Pipeline and order of execution

data collection

Feature Extraction

Dependencies with 3rd Party Libraries

All code is written in Python, bash and SQL, run and tested in Ubuntu Linux 20.04. There are some dependencies with 3rd party software beyond those that are mentioned in requirements.txt These are:

  • ffmpeg: A complete, cross-platform solution to record, convert and stream audio and video.
  • MySQL: An open-source database
  • Cuda Toolkit (optional) If available, it would speed up the extraction of visual features.
  • MuseScore 3: an open source software for visualizing MusicXML files.
  • FluidSynth: a real-time software synthesizer based on the SoundFont 2 specifications
  • QjackCtl: a simple Qt application to control the JACK sound server daemon, specific for the Linux Audio Desktop infrastructure.
  • QSynth: a fluidsynth GUI front-end application written in C++ around the Qt framework using Qt Designer.
  • lilypond: a music engraving program, devoted to producing the highest-quality sheet music possible. We use it for some of the visualizations of sheet music in this thesis.
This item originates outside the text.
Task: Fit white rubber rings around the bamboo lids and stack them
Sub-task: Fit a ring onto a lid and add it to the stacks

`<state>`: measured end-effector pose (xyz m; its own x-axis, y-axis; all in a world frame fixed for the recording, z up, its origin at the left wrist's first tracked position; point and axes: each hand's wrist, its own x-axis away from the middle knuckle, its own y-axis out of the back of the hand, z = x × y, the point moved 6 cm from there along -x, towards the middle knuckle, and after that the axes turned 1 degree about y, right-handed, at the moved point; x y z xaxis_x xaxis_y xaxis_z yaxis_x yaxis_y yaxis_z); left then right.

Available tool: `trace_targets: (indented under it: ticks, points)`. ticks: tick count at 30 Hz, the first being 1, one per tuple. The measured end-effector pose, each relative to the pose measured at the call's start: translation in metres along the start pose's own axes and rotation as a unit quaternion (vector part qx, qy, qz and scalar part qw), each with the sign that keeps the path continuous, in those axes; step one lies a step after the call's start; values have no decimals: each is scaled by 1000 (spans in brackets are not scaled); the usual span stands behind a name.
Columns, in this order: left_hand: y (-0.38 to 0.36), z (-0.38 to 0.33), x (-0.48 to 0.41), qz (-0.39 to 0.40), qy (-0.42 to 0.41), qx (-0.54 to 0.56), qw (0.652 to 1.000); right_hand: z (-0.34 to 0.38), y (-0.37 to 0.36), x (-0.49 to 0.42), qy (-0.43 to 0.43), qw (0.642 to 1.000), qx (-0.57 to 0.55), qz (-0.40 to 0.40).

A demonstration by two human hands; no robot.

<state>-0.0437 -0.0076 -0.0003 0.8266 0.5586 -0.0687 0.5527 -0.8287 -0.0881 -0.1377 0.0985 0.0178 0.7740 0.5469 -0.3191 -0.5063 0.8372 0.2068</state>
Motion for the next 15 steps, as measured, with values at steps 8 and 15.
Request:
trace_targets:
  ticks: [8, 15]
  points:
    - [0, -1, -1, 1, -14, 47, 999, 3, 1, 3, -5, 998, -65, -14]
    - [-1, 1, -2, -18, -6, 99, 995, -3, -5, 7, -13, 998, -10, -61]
The MIDI data that we used comes from composing.ai. MP3 and video data came from a personal collection.

The Spotify API

In order to match the audio and MIDI files, we needed to use a knowledge base that could provide a ground truth for song information. We chose the popular music streaming platform Spotify. The platform provides a web-based API, which we access using the relevant Python library spotipy. To run the code it is necessary to set up a free account in order to complete the user authorization in each call. An app needs to be registered at MyDashboard to get the credentials necessary to make authorized calls (a client id and client secret). In order to achieve the maximum reply rate possible, we used the client credentials authorisation flow. These credentials are stored in the file config/credentials.py.

The class that we have created, named Spotify, is a rudimentary wrapper class. It exposes the functions that are useful for the matching process, namely the song searching function, that returns a song name and metadata.